Страница 52 из 60
— О знаменитом алхимике, что ли? — Буров улыбнулся виновато, словно двоечник на экзамене. — Он вроде делал из свинца золото…
— Ох уж мне эти люди. Люди-звери, — Анита оттопырила нижнюю губу, в глазах ее, слезящихся и красных, вспыхнуло презрение. — Золото, золото, только и знаете, что золото. Да золото — это самое меньшее, что может дать обладание Азаром . Духовная трансформация, обретение алкагеста — вот истинные цели алхимика. Над таким человеком не властен рок, он вне времени и пространства, он воистину бог, сам вершащий свою судьбу. И не только свою… О, чего бы я только не дала, чтобы познать эту тайну… Ты говоришь, золото? Да плевать я хотела на золото. Вернуть молодость, здоровье, красоту, родить вот от такого молодца, как ты… Вот предел моих желаний. Однако, даже обладая принесенным тобою листом, невозможно постигнуть тайну. Нужен Ключ, называемый Ребром Дракона. Говорят, что это осколок небесного камня, упавшего на землю в незапамятные времена.
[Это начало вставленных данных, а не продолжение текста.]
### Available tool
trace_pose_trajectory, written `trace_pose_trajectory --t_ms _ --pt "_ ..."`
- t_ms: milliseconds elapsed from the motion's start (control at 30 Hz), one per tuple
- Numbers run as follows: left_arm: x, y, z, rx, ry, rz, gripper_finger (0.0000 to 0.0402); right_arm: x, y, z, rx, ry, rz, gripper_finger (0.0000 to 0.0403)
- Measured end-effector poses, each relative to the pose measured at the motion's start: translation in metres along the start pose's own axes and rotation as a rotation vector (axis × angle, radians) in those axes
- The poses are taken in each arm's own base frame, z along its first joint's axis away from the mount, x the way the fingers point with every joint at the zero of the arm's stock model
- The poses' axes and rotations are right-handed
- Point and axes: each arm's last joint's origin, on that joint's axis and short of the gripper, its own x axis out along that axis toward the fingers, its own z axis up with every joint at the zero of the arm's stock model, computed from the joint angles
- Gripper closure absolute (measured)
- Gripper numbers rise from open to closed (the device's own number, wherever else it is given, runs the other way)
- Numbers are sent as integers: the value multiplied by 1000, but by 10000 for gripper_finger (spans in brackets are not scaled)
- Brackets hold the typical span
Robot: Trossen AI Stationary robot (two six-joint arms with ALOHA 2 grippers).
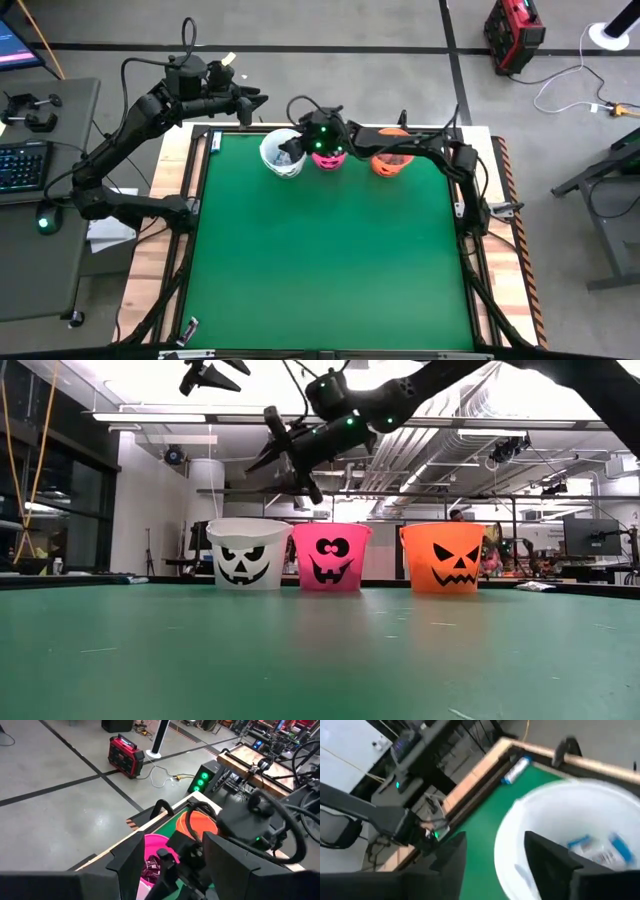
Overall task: Sort candy by brand, put in halloween buckets
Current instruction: Put the white chocolate into the white bucket
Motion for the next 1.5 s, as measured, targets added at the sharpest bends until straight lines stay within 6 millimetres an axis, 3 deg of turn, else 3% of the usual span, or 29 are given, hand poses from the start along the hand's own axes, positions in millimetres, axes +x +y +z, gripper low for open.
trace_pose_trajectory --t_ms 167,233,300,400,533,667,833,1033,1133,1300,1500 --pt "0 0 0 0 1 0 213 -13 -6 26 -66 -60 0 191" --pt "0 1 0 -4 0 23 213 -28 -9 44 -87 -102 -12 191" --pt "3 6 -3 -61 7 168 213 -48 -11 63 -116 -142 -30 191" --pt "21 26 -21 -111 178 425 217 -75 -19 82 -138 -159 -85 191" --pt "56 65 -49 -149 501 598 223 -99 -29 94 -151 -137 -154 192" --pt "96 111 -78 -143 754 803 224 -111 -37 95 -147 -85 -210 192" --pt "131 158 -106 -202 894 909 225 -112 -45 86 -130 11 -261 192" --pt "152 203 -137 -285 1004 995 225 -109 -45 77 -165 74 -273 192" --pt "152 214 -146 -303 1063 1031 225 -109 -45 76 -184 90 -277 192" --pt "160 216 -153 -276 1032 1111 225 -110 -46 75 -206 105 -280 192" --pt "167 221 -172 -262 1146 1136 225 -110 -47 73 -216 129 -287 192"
Евреи называли его сапфиром Шетия и, если не врут, то Моисеевы скрижали и Урим с Тумимом были сделаны именно из него . Так что зря ты, красавчик, старался, срисовывая пергамент, — красному коту не по силам Красный лев . Да и вообще это никому не под силу. Всем, владевшим Азаром — и Альберту Великому и Агриппе Неттесгеймскому , и аббату Тритемию , и Раймунду Луллию , — всем им был дан Ключ. Чертом ли, богом ли, архаусом ли, дьявол их всех разберет. Ну все, иди, красавчик. У меня осталось мало времени.
И она принялась снова водить носом по последнему листу книги тайн. Словно Бурова уже не было и в помине. Однако он напомнил о себе, тактично, но требовательно.
— Пардон, мадам, а как же мой вопрос?
— А нет никакого вопроса, красавчик, — Анита нехотя оторвалась от пергамента, и Буров услышал ее смех, скрипучий, мерзкий, словно звук пилы. — Так же, как и яда. Она обманула тебя, эта твоя женщина, похожая на львицу. Да, да, не сомневайся, — Анита вдруг оборвала смех, резко поднялась. — Подойди. Руку дай.
А когда Буров подошел и протянул ей руку, с силой полоснула сталью по его ладони, потом по своей и прижала свою руку к его руке так, что места порезов соприкоснулись.
— Ну что, теперь ты мне веришь, красавчик? Ты умрешь не от яда, и еще очень нескоро. Ну все, иди.
И Буров пошел, послушно, ни о чем не спрашивая, словно в тумане, — видимо, давала о себе знать бессонная ночь. Мыслей ноль, вопросов ноль, только одно желание — двигать ногами…
— Надеюсь, СПИДа у нее нет, — уже на улице он вспомнил про ладонь, хотел было перевязать ее платком, но, посмотрев на руку, обомлел: ни крови, ни разреза, лишь розовый, в ниточку, шрам. Ну вот, дожили — от недосыпу уже глюки пошли. Нет, это дело надо было срочно исправлять — в ударном порядке. Благо сиденья в экипаже были мягкие, ход плавный, и шевалье не возражал — сам дрых сном праведника без задних ног, крепко уперев оные в стены кареты. Так что устроился Буров на подушках да и отдался в объятия Морфея, успел только рявкнуть кемарившему Бернару:
— Пошел! Куда хочешь! Только не тряси!
Приснилось ему бескрайнее ржаное поле. Русское. Которого он сам тонкий колосок…
Глава заключительная,
в которой все еще только начинается…
Разбудило Бурова чье-то мычание, громкое, напористое, преисполненное экспрессии и обертонов. Мигом вывалившись из сна, он разлепил глаза и сразу захотел опять закрыть их: над ним склонился Бернар и делал какие-то энергичные знаки. Чем-то он напоминал Ивана Сусанина, чудовище с собора Нотр-Дам и тургеневского Герасима, коего потянуло на общение..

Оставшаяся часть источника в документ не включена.